“They told us that they were actually going to the desert in two days time to stay at a small hotel one of their cousins worked at. They planned to go out on camels, visit Bedouin settlements in the middle of the desert, sleep under the stars and eat lovely traditional food.”
One of my favourite places in the world is Morocco. Colourful, inspiring, magical. A few years ago, my best friend Federika and I travelled around Morocco for a month. As two fair-skinned girls exploring a Muslim country during Ramadan, we knew we would attract some attention.
On our first day in Fez, we got lost with all our luggage and got harassed by some local men, which left me feeling a little unnerved.
Later that evening, we met two Moroccan men in a shisha bar; they were friendly and interesting and spoke excellent English. We got talking about all our travel plans, and we asked their advice on going into the Sahara Desert.
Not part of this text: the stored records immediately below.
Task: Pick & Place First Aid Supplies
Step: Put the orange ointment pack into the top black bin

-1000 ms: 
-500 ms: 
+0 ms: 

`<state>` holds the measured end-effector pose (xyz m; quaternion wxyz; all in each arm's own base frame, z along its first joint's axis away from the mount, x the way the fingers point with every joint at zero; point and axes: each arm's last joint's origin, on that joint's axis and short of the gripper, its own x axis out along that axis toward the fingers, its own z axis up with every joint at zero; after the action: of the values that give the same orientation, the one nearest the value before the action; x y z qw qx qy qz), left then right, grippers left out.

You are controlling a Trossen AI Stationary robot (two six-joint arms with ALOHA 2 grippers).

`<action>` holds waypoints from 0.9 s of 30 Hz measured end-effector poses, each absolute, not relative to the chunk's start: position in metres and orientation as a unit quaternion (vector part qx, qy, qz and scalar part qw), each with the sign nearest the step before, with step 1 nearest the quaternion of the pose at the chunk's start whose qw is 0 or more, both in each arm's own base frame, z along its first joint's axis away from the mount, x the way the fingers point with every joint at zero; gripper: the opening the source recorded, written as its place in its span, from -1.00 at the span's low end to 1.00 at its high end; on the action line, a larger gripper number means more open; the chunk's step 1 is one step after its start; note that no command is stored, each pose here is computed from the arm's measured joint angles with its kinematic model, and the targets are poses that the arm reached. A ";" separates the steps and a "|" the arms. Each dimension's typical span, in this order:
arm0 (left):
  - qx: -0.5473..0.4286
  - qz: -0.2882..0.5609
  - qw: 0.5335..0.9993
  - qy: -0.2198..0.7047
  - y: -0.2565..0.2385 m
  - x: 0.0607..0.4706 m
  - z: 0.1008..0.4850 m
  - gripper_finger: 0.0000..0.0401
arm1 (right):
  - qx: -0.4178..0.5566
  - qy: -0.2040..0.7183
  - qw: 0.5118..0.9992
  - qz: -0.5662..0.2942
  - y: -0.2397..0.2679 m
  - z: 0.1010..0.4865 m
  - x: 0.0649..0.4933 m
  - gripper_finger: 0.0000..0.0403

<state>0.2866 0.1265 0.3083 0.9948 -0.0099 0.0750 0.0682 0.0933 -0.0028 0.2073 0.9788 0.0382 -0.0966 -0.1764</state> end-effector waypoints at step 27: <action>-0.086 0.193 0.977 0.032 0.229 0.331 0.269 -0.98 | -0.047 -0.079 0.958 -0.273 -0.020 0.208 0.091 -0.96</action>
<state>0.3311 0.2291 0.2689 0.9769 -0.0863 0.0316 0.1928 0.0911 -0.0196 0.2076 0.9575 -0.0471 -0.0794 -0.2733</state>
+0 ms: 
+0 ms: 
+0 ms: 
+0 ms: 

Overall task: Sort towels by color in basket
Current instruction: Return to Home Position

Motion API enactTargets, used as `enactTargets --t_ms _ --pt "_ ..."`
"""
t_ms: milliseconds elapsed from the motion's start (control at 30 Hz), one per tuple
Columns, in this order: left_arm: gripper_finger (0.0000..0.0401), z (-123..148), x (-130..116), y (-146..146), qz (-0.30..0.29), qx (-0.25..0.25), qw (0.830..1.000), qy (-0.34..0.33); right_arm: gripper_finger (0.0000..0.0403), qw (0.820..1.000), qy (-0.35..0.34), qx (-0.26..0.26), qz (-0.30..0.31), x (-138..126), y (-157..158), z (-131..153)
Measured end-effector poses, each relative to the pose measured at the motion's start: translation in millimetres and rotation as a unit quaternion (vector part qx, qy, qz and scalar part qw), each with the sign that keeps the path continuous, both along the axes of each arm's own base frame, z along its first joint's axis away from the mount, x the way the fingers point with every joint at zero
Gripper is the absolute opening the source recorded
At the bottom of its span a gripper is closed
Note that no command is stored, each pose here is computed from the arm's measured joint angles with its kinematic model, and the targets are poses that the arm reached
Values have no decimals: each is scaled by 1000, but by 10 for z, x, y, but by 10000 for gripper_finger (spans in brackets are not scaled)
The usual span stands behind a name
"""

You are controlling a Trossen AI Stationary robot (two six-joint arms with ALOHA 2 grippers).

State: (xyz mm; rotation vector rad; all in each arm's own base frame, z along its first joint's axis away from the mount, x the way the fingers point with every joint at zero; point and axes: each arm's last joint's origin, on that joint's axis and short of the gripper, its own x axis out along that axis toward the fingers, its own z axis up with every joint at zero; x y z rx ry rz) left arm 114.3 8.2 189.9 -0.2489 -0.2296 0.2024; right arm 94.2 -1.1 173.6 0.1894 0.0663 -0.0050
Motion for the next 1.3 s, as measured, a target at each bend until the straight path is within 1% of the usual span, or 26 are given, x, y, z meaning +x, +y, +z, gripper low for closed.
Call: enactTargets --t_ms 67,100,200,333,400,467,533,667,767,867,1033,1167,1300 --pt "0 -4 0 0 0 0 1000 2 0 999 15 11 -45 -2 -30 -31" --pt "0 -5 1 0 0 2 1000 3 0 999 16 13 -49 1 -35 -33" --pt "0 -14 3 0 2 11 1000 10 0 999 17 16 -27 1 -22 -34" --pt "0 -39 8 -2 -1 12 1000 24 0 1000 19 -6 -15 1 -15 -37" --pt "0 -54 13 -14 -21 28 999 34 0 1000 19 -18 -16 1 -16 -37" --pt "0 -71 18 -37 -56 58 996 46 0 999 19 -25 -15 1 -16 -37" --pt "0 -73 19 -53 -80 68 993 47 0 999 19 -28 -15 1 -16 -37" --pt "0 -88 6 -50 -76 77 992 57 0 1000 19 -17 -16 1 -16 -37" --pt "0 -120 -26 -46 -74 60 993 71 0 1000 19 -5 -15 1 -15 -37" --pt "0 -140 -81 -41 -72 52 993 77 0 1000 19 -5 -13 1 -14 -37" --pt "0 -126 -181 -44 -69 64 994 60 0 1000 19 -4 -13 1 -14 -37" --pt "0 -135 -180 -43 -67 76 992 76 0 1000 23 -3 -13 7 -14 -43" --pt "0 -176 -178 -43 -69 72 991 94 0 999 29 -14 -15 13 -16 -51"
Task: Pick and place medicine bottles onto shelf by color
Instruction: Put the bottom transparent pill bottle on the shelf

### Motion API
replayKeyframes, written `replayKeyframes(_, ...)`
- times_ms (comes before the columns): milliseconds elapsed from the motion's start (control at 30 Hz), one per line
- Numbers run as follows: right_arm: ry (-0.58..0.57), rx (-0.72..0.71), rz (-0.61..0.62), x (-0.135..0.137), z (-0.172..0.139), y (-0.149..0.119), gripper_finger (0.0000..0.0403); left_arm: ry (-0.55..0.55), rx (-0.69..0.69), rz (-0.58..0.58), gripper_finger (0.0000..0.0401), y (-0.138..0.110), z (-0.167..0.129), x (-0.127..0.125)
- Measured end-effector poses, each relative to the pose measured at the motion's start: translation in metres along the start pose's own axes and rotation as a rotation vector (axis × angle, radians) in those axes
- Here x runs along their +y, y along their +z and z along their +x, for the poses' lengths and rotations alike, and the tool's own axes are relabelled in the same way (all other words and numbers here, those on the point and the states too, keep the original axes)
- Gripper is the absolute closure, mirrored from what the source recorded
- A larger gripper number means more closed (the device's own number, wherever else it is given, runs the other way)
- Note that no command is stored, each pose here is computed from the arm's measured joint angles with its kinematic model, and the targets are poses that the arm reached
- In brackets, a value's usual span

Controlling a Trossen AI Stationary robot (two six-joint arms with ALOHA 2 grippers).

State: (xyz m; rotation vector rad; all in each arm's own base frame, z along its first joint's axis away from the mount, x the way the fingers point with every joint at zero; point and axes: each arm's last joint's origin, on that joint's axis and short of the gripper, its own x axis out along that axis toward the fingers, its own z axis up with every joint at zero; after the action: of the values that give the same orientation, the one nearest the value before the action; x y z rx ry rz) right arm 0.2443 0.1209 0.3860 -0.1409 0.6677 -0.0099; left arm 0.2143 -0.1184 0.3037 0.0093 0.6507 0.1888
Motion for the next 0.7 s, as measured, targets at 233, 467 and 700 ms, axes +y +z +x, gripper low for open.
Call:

They told us that they were actually going to the desert in two days to stay at a small hotel where one of their cousins worked. They planned to go out on camels, visit Bedouin settlements in the middle of the desert, sleep under the stars, and eat lovely traditional food.
It all sounded like a Moroccan dream, but when they invited us to join them, I couldn’t help but feel untrusting of these young men we didn't know. I tried to remain open-minded, and at some point throughout the evening, a wife of one of the men turned up – a redhead with a strong Scottish accent. I got on well with her immediately and felt comfortable in the whole group’s company. We took their details at the end of the evening, and they said if we did want to go with them to the Sahara for four days, they would organise for us to join them, and we would be leaving not tomorrow but the following morning at 4.30am.
Maybe it was me being untrusting and paranoid, but I couldn't believe that people would go out of their way to selflessly take us with them on their Eid al-Fitr holiday trip without wanting something in return. My friend and I checked the hotel name and organisation names they'd given us, and they all checked out.
We decided to trust these young, like-minded and seemingly caring people and go on the trip. As it turned out, they truly were the most friendly, selfless people. Those four days were some of the most magical, unbelievable experiences of my life.
Riding camelback through the desert at night with only the Milky Way and shooting stars to light the way, we eventually stopped at a row of Bedouin tents in the middle of nowhere. We let the camels run around, ate some tagine cooked on a campfire, and then rode the camels back to the sand-castle looking hotel as the sun was rising. The Moroccan men there taught us some Arabic, traditional songs, and how to play instruments during the day while we stayed inside to avoid the 52-degree midday sun.
It was a real insight into Moroccan culture without being surrounded by other tourists and something I never thought I'd experience. The lesson I took from this part of my travels was that even though I will always be cautious and careful when travelling, especially as a woman, sometimes if you don't trust anyone, you can miss out on experiences that could be the best of your life – experiences that really make you feel ALIVE! Keep that line between caution and trust strong, but be open, and make intelligent but adventurous decisions!